Goal of the exercise —
Give again, word for word, each line below starting at the one that contains "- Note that" and ending at the one that contains "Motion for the".

Input data —
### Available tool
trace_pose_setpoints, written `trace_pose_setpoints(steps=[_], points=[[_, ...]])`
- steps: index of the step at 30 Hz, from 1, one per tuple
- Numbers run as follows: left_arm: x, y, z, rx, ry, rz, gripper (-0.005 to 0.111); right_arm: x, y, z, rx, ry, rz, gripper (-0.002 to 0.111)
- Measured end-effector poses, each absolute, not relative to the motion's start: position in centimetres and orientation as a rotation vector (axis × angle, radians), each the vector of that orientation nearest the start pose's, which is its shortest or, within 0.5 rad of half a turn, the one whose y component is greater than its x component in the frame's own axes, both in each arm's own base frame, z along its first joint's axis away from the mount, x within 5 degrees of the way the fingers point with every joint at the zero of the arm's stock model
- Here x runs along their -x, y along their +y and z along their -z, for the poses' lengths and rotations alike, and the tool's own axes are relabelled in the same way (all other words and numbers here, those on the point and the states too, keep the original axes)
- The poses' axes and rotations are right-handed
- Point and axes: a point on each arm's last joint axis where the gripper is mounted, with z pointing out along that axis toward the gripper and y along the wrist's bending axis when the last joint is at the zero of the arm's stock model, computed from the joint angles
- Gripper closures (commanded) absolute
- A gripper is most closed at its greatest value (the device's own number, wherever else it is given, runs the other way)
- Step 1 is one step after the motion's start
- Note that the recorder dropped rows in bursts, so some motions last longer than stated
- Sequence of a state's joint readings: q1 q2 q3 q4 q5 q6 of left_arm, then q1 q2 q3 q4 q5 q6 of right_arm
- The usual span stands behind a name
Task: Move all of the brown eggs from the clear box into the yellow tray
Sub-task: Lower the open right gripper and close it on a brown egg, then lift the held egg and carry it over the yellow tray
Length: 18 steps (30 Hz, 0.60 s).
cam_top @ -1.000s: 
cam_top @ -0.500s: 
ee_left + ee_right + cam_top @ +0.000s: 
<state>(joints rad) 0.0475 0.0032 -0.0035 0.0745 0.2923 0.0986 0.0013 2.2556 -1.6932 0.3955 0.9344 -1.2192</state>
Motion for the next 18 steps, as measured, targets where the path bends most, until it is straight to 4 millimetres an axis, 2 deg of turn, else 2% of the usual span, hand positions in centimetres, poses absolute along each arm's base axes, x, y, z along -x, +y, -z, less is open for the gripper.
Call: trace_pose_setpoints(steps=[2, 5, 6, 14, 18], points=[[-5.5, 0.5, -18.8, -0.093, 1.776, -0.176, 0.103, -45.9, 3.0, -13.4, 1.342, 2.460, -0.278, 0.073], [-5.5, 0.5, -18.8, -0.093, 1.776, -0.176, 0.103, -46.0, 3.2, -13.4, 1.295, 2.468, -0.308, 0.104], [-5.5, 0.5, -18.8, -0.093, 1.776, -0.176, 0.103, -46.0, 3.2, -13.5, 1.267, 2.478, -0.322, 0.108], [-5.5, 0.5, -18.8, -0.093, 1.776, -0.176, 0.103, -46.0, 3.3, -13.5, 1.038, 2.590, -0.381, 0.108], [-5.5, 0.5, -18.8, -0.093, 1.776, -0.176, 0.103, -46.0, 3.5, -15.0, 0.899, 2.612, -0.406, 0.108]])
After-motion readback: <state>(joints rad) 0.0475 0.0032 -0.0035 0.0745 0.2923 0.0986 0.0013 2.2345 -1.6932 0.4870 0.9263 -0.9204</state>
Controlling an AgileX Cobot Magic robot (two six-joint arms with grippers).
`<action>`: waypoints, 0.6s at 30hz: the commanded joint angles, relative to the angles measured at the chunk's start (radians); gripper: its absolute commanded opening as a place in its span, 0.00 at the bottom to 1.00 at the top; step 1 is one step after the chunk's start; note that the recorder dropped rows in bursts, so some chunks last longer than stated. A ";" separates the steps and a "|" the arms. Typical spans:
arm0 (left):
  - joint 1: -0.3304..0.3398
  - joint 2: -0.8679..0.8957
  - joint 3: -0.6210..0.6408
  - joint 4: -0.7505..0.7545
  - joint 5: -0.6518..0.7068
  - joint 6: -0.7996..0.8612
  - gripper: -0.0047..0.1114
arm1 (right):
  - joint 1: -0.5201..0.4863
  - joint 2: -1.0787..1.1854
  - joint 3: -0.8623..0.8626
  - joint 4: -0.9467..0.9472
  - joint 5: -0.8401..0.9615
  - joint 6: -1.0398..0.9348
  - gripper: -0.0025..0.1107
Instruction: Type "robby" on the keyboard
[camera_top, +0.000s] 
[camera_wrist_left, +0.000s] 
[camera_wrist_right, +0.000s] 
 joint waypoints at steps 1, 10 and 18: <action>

Response to this exercise —
- Note that the recorder dropped rows in bursts, so some motions last longer than stated
- Sequence of a state's joint readings: q1 q2 q3 q4 q5 q6 of left_arm, then q1 q2 q3 q4 q5 q6 of right_arm
- The usual span stands behind a name
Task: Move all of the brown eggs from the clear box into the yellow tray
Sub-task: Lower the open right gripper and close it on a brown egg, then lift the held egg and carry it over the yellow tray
Length: 18 steps (30 Hz, 0.60 s).
cam_top @ -1.000s: 
cam_top @ -0.500s: 
ee_left + ee_right + cam_top @ +0.000s: 
<state>(joints rad) 0.0475 0.0032 -0.0035 0.0745 0.2923 0.0986 0.0013 2.2556 -1.6932 0.3955 0.9344 -1.2192</state>
Motion for the next 18 steps, as measured, targets where the path bends most, until it is straight to 4 millimetres an axis, 2 deg of turn, else 2% of the usual span, hand positions in centimetres, poses absolute along each arm's base axes, x, y, z along -x, +y, -z, less is open for the gripper.

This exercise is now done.